人攫いという強烈なワードが出て、謁見の間はざわついた。

猜疑の目を浴びたダバンは、わなわなと震えだす。


「何を根拠に、そのようなことを申す。私の名誉を傷つけた以上、ただではすまさんぞ」

「俺の方も、ただですます気はないよ。トーマス卿、こちらに・・・」


レイヴンの話の途中で、ダバンが高笑いを始めた。

トーマスが持っているという、奴隷商人からの押収資料など、証拠とは言わない。

そのような物で、内務卿たる自分を追い詰めようとは、片腹痛いのだ。


「トーマス卿が持つ証文など、何の役にも立たんぞ」

「どうして、トーマス卿が証文を持っていると、知っているんだ?俺は、そこまで言っていないぜ。・・・あれれ、ちょっと邪魔に思って、トーマス卿に呪いでもかけちゃったかい?」

「なっ」


レイヴンの言いようにダバンは顔を真っ赤にする。ただ、これは推測でものを言っているだけで、冷静な時のダバンではあれば、そこをついて言い返していただろう。


「まぁ、冗談さ。俺がトーマス卿に問いかけたのは、これから証拠出しますと言いかけただけだよ」


そう言って舌を出す黒髪緋眼くろかみひのめの青年。完全にからかわれたと、ダバンはますます激高した。

そんな内務卿を尻目にラゴスが話を進める。


「その証拠とやらがあるのなら、早く出してみろ」

「分かったよ。・・・ここに来ていいぜ、カーリィ」


レイヴンに呼ばれてやって来たのは、腰まであろうかという長い赤い髪に、透き通ったセルリアンブルーの目を持つ一人の女性。


整った顔立ちに見事なプロポーション。その美しさに見惚れ、溜息をつく者まで現れた。

その場にいる者のほとんどが、うっとりとした熱視線を送る中、ダバンだけは信じられない者を見るような目でカーリィを見つめる。


『どうして、この女がここにいる。もしビルメスに何かあったとしても、主人マスターの死と同時に自決するはず・・・』


あからさまに動揺するダバンを見てレイヴンはニヤリと笑った。カーリィは何といっても、実際に人攫いという非道な目にあわされた人物。

ダバンを追い詰めるには、これ以上ない生き証人なのだ。


「その者は何者だ?」


ラゴスは、当然の質問を投げかける。
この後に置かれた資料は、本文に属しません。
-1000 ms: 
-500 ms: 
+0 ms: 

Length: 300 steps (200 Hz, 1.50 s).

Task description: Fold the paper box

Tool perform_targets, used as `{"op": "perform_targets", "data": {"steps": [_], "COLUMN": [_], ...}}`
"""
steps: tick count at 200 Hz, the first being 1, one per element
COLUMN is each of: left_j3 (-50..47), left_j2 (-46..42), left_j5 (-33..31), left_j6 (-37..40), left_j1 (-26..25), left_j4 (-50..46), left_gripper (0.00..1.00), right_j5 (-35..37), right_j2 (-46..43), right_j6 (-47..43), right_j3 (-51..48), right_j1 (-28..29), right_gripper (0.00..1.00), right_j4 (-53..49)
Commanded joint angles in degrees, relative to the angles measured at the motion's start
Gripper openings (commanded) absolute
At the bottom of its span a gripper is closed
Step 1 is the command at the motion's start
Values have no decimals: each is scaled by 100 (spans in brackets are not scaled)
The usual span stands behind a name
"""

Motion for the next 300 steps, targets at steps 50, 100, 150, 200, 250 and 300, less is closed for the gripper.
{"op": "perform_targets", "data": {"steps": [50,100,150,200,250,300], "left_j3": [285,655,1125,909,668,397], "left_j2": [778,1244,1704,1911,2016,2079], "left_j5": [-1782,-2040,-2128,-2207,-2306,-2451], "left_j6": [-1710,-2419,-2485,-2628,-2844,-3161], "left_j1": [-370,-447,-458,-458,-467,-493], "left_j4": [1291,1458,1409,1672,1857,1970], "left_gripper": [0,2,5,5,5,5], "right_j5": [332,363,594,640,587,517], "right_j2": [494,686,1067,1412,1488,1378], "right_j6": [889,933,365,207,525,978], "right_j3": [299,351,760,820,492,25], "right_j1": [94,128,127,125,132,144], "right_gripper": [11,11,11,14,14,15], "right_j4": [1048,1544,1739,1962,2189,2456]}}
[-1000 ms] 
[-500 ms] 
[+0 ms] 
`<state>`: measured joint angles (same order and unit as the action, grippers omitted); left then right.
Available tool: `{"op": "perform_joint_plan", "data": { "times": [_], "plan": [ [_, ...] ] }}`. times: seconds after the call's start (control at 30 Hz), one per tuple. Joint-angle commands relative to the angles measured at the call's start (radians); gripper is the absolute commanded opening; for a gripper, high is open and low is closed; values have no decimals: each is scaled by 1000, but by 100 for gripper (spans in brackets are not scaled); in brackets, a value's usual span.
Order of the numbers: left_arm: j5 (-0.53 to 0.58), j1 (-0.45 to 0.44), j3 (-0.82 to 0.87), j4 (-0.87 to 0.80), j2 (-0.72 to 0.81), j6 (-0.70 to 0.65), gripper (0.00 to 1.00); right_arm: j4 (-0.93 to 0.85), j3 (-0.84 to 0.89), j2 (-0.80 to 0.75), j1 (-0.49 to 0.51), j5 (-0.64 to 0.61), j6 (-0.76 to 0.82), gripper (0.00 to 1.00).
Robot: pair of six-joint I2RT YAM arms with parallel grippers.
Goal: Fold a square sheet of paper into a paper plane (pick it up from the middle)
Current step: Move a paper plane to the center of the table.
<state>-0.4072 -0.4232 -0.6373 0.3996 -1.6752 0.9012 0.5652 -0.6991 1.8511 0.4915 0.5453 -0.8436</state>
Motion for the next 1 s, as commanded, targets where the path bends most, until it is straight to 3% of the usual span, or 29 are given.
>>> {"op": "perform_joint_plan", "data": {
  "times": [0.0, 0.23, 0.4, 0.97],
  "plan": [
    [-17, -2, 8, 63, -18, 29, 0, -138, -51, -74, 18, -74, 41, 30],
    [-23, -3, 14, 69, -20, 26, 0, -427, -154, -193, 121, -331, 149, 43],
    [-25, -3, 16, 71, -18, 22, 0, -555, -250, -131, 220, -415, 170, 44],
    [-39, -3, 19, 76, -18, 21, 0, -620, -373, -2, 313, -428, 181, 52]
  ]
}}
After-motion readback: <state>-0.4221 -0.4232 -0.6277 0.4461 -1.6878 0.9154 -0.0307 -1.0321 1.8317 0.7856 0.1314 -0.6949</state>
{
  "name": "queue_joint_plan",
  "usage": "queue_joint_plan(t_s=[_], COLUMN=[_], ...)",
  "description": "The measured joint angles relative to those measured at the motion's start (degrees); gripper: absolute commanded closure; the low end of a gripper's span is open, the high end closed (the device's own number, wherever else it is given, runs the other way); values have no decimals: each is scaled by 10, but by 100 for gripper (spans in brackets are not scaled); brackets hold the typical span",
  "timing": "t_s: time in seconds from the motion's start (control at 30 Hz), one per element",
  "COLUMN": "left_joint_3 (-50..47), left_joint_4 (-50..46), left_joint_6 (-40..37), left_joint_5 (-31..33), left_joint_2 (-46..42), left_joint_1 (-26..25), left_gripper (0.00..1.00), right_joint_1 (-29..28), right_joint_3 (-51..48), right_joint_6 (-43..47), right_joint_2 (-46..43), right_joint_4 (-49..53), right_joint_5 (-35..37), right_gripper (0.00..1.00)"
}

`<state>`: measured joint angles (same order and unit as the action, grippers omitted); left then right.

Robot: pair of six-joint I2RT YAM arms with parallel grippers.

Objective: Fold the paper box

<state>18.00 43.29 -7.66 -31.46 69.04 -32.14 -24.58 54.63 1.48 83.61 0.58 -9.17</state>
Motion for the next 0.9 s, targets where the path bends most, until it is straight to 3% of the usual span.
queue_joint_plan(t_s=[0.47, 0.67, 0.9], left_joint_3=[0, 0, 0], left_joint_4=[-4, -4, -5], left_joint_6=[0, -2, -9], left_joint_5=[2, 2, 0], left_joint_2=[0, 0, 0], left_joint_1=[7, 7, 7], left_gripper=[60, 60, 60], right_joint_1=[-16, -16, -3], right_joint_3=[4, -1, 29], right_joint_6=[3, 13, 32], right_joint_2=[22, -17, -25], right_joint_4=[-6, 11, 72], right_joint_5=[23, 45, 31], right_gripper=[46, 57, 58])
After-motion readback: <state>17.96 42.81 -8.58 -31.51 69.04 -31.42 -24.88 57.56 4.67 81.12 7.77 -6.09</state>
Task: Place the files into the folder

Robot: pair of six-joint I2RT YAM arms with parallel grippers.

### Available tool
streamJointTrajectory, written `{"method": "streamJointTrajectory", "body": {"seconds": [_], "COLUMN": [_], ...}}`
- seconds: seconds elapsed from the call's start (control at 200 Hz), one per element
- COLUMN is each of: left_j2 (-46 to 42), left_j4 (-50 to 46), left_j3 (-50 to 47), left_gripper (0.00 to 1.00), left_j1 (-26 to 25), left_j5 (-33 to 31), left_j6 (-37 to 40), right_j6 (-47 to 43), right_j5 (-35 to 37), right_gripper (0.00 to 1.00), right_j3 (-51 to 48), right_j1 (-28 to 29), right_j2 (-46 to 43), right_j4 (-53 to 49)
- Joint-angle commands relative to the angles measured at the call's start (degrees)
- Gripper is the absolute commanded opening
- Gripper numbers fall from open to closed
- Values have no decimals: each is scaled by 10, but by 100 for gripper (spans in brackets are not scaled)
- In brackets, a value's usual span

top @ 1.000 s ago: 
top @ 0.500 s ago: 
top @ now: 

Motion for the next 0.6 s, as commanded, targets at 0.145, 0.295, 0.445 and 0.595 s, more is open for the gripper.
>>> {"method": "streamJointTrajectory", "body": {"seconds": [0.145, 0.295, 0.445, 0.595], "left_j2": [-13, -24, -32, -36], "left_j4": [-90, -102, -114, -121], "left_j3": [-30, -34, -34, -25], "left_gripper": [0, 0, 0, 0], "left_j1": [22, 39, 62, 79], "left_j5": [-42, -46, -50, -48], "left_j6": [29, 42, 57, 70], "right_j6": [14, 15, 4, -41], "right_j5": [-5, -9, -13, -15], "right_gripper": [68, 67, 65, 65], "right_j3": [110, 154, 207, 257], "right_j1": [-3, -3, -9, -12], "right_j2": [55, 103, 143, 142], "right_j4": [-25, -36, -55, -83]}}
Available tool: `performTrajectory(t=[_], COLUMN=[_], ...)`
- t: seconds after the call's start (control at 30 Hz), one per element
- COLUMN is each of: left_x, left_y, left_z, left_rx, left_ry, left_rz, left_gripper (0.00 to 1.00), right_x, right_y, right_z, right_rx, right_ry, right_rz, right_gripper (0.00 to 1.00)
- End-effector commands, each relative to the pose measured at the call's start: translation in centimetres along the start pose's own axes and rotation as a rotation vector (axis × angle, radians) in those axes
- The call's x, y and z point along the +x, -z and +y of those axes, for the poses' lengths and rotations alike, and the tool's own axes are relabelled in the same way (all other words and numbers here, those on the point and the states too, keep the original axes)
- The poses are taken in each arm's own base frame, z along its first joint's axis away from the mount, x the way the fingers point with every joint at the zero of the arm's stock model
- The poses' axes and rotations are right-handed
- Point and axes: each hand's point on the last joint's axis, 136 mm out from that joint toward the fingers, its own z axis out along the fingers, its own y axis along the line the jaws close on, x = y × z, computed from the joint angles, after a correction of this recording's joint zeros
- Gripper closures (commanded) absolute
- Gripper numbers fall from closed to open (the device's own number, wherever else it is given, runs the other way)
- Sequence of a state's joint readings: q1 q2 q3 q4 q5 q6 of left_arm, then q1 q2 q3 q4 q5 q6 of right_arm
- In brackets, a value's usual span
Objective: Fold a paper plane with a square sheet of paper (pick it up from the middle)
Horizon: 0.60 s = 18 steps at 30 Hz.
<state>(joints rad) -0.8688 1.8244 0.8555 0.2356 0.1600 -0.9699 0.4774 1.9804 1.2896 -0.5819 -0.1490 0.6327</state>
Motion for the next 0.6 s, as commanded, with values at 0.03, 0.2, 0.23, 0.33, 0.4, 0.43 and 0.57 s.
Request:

レイヴンは、大袈裟に悲しむ素振りをみせて訴えた。


「それを、よくぞ聞いてくれた。何と彼女自身、ダバンに捕まり奴隷の身へと堕とされた被害者の一人。俺は、彼女の身に起きた悪夢を考えると、胸がはち切れそうなほどに苦しくなる」

「それは、まことか?」


レイヴンは頷き、ダバンが舌打ちをして目を逸らす。その動作が全てを物語っていた。

謁見の間のざわつきは止まらない。異様な雰囲気が漂うのだった。